### [Task statement]
Give an exact copy of the lines from the beginning of the listing below to the "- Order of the" line, inclusive.

### [Data shown]
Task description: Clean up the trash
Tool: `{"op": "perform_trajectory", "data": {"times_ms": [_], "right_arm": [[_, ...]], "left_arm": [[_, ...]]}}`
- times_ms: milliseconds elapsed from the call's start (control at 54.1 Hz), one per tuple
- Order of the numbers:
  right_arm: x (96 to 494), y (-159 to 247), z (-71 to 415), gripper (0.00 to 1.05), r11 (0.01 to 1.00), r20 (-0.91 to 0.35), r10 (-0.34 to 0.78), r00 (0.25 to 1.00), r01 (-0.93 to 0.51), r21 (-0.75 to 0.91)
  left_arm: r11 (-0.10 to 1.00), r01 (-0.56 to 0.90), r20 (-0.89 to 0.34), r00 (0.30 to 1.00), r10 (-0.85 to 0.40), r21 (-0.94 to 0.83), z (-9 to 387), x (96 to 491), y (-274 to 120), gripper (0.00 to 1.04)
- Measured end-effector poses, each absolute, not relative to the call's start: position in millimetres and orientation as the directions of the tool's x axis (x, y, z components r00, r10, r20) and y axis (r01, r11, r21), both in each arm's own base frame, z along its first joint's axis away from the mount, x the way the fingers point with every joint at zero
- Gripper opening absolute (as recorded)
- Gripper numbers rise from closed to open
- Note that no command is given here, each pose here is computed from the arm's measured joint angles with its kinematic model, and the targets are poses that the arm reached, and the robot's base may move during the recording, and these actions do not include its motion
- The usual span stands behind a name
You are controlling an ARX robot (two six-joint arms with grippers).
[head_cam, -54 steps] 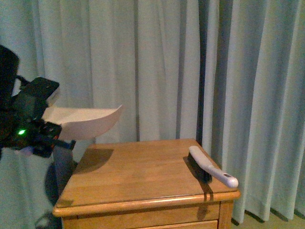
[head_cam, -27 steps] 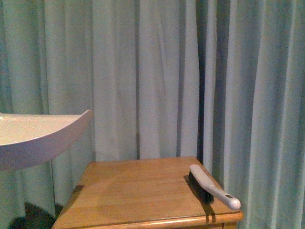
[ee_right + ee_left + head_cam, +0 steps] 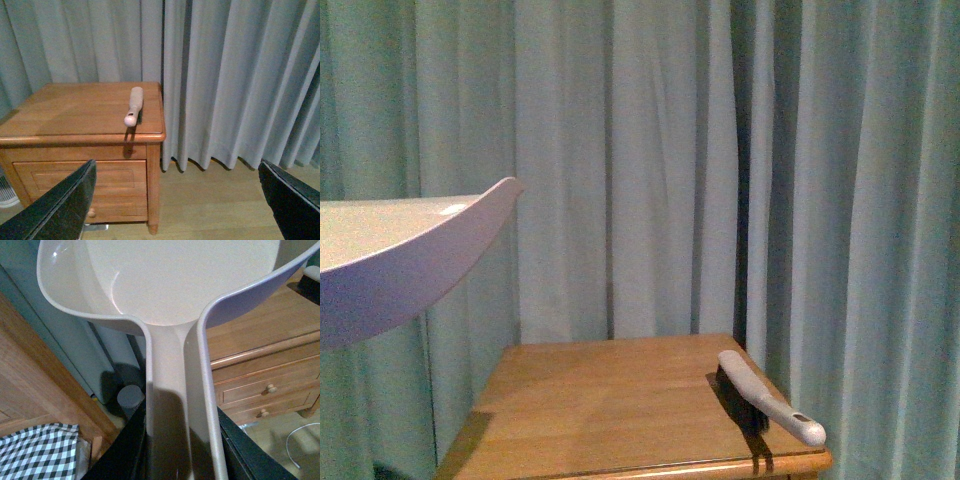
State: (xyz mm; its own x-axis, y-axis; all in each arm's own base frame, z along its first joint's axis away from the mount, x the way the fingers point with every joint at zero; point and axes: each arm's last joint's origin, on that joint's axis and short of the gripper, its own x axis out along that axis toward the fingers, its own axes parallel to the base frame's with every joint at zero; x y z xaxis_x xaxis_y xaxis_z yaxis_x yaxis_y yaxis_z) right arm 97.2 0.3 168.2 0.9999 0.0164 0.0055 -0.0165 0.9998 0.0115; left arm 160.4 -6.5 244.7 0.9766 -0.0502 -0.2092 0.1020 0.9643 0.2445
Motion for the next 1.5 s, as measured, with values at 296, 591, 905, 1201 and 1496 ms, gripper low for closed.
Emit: {"op": "perform_trajectory", "data": {"times_ms": [296, 591, 905, 1201, 1496], "right_arm": [[181, 1, 267, 0.98, 0.92, -0.139, 0.342, 0.93, -0.301, 0.25], [348, 11, 272, 0.98, 0.938, -0.46, 0.3, 0.836, -0.171, 0.303], [447, 48, 219, 0.98, 0.956, -0.616, 0.248, 0.748, -0.085, 0.281], [479, 51, 176, 0.98, 0.969, -0.686, 0.168, 0.708, 0.01, 0.247], [491, 46, 164, 0.98, 0.967, -0.695, 0.157, 0.702, 0.034, 0.253]], "left_arm": [[0.966, 0.104, -0.208, 0.977, -0.053, 0.238, 245, 160, -7, 0.28], [0.966, 0.103, -0.209, 0.977, -0.053, 0.238, 245, 160, -7, 0.28], [0.966, 0.104, -0.209, 0.976, -0.054, 0.237, 245, 160, -7, 0.28], [0.966, 0.104, -0.208, 0.977, -0.054, 0.237, 245, 160, -7, 0.28], [0.966, 0.104, -0.209, 0.976, -0.054, 0.237, 245, 160, -7, 0.28]]}}
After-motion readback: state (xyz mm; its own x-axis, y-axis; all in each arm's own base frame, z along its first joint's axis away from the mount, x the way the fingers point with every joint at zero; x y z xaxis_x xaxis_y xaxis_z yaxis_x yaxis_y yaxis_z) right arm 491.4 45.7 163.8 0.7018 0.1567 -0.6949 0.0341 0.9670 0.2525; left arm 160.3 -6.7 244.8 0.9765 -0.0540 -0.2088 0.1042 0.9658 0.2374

### [Output of the exercise]
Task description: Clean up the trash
Tool: `{"op": "perform_trajectory", "data": {"times_ms": [_], "right_arm": [[_, ...]], "left_arm": [[_, ...]]}}`
- times_ms: milliseconds elapsed from the call's start (control at 54.1 Hz), one per tuple
- Order of the numbers:

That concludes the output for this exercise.